## TASK OBJECTIVE
From the line with "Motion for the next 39" through the line with "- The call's", repeat the entries verbatim, both end lines included, and add nothing.

[Opening EXERCISE DATA section]

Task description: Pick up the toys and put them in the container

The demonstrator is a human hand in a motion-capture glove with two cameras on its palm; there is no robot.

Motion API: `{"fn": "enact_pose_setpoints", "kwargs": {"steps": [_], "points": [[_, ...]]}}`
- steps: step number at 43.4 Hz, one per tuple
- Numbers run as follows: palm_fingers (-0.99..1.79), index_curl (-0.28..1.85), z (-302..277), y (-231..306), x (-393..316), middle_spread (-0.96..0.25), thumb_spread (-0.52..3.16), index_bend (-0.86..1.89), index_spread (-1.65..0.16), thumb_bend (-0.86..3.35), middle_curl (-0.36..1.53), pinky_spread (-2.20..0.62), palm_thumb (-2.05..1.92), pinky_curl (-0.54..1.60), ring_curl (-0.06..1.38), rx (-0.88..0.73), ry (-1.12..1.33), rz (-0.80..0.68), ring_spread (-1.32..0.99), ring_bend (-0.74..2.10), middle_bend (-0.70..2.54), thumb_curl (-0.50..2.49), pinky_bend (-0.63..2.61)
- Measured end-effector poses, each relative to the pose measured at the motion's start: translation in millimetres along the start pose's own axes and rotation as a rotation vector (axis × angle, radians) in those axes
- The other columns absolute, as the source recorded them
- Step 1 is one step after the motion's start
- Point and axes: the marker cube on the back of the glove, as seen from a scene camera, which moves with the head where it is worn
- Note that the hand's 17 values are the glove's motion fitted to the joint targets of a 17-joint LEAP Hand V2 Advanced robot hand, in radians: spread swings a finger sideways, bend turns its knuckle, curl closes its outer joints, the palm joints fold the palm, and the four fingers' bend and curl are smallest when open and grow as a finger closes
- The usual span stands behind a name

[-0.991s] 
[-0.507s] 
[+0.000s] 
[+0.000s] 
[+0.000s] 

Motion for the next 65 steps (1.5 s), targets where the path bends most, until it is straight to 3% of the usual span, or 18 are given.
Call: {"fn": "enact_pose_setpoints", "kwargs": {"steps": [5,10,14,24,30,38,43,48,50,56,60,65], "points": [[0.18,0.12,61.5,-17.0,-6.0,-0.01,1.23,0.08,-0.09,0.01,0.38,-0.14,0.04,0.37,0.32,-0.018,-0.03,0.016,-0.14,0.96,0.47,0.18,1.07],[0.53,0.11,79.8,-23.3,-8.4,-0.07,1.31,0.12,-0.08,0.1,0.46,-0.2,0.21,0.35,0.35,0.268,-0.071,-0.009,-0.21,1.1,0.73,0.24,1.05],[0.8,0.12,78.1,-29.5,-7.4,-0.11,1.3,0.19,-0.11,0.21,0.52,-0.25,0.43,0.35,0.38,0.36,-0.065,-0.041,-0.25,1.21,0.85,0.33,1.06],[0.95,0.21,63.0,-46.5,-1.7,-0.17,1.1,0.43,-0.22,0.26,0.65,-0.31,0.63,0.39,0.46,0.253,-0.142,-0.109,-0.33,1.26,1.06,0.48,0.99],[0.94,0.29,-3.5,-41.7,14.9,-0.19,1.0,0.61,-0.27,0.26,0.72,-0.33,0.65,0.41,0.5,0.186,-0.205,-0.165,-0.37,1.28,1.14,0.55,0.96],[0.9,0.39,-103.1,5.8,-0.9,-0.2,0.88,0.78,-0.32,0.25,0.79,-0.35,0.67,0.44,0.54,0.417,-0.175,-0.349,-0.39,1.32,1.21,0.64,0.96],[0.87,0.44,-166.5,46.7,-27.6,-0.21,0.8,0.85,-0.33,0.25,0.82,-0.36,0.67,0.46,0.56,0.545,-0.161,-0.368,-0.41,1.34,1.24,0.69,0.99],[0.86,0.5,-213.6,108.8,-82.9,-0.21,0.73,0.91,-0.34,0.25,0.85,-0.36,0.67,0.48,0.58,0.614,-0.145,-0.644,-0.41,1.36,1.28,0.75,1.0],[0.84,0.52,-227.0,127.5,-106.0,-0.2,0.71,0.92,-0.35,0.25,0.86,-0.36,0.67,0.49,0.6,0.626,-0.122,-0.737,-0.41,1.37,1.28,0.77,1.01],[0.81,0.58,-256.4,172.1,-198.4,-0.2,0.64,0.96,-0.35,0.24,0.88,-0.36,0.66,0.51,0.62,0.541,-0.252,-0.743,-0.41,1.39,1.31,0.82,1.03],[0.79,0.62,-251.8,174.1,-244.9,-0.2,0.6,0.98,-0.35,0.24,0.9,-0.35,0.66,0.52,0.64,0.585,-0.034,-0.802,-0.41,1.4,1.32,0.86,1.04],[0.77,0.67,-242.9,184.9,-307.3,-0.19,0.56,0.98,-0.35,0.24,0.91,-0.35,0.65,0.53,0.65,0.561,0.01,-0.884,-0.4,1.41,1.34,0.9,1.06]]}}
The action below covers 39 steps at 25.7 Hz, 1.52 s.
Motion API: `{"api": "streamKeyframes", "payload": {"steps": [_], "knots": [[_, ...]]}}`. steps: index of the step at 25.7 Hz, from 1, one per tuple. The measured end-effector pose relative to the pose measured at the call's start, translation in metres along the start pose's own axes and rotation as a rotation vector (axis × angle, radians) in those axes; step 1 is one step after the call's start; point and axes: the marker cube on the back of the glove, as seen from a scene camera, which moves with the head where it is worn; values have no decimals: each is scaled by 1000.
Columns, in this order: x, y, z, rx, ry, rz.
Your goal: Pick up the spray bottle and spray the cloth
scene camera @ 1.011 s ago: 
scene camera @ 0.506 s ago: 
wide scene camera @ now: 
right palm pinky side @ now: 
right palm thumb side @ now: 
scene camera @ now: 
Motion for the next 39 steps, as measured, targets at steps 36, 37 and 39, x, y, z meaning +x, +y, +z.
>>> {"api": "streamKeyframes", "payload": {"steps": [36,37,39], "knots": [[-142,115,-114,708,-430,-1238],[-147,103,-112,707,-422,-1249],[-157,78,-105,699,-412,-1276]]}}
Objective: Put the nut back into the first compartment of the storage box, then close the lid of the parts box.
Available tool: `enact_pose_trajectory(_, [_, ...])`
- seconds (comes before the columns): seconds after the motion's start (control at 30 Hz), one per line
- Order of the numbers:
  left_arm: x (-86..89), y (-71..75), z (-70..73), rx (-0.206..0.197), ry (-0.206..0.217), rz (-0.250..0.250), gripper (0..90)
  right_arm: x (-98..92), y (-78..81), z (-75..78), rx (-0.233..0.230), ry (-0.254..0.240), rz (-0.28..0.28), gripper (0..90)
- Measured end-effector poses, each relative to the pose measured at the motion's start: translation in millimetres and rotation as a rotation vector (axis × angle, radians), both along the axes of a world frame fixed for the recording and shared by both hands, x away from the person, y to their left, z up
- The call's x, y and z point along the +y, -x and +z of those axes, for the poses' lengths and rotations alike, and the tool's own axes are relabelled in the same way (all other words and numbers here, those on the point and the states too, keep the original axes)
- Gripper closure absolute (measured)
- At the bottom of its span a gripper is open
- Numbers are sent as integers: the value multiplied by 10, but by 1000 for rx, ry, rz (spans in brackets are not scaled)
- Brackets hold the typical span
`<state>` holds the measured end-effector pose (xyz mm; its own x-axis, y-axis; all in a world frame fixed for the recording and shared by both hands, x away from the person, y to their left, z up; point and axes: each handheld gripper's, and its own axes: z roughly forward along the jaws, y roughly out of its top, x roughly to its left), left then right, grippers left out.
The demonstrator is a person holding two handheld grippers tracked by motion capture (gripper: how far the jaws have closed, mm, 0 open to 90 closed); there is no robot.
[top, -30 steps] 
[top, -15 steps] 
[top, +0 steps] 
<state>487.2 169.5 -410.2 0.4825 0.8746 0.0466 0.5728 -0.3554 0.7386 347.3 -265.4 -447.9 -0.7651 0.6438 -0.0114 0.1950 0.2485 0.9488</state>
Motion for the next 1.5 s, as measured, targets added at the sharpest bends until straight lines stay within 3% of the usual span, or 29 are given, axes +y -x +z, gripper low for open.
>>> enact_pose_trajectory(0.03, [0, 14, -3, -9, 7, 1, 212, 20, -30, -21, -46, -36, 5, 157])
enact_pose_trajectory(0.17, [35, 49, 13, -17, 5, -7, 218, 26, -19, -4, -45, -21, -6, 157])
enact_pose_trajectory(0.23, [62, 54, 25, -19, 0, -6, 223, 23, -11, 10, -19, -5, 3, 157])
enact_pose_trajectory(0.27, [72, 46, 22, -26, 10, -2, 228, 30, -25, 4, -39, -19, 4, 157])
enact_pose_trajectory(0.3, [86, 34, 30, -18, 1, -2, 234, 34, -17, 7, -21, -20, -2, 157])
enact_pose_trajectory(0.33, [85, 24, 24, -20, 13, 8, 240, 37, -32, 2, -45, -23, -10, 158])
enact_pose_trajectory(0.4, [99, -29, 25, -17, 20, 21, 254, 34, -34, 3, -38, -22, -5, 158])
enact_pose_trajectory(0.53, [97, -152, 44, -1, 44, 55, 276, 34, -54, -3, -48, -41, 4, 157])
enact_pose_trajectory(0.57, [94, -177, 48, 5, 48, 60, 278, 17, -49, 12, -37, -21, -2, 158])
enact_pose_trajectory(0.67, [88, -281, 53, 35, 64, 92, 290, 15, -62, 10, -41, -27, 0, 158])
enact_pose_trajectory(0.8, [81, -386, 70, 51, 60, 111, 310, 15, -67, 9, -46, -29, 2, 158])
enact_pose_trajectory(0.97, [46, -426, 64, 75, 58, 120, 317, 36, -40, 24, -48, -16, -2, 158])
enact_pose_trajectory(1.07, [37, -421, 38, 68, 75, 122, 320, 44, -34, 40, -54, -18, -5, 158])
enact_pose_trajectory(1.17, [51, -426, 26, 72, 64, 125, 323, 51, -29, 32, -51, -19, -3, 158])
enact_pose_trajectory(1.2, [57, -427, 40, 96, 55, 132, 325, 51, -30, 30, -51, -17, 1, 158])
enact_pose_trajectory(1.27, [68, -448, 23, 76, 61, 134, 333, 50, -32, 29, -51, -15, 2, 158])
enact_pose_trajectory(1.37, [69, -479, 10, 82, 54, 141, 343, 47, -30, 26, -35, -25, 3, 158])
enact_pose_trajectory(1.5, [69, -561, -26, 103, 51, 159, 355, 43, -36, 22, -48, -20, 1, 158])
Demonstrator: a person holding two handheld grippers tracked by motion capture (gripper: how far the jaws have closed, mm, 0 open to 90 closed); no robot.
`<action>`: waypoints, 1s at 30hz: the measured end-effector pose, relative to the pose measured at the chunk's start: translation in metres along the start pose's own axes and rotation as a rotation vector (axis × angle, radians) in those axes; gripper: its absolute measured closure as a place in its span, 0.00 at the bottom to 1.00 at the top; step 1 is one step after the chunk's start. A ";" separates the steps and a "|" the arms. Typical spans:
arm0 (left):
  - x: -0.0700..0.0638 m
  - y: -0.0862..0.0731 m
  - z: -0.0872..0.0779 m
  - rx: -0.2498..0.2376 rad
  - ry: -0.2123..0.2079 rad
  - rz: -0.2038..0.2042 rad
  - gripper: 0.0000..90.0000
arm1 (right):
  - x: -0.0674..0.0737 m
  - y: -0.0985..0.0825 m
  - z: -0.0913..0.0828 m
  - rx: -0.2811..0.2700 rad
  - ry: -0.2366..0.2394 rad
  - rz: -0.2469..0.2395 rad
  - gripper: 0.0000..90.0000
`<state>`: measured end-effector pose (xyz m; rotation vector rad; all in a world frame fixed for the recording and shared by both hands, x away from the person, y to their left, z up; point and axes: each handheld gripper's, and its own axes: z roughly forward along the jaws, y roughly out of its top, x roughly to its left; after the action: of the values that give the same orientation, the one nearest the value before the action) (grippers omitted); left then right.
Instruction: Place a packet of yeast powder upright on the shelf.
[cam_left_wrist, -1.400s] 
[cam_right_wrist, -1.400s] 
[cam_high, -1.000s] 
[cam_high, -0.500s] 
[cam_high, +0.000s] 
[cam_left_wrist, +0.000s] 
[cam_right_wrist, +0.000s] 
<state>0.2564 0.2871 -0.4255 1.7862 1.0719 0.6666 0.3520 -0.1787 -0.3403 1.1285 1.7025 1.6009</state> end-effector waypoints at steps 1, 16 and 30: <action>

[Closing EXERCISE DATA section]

## ANSWER SECTION
Motion for the next 39 steps, as measured, targets at steps 36, 37 and 39, x, y, z meaning +x, +y, +z.
>>> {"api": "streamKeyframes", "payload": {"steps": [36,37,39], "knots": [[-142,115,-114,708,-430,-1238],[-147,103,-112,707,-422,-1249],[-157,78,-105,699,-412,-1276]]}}
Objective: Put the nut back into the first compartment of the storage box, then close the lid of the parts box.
Available tool: `enact_pose_trajectory(_, [_, ...])`
- seconds (comes before the columns): seconds after the motion's start (control at 30 Hz), one per line
- Order of the numbers:
  left_arm: x (-86..89), y (-71..75), z (-70..73), rx (-0.206..0.197), ry (-0.206..0.217), rz (-0.250..0.250), gripper (0..90)
  right_arm: x (-98..92), y (-78..81), z (-75..78), rx (-0.233..0.230), ry (-0.254..0.240), rz (-0.28..0.28), gripper (0..90)
- Measured end-effector poses, each relative to the pose measured at the motion's start: translation in millimetres and rotation as a rotation vector (axis × angle, radians), both along the axes of a world frame fixed for the recording and shared by both hands, x away from the person, y to their left, z up
- The call's x, y and z point along the +y, -x and +z of those axes, for the poses' lengths and rotations alike, and the tool's own axes are relabelled in the same way (all other words and numbers here, those on the point and the states too, keep the original axes)

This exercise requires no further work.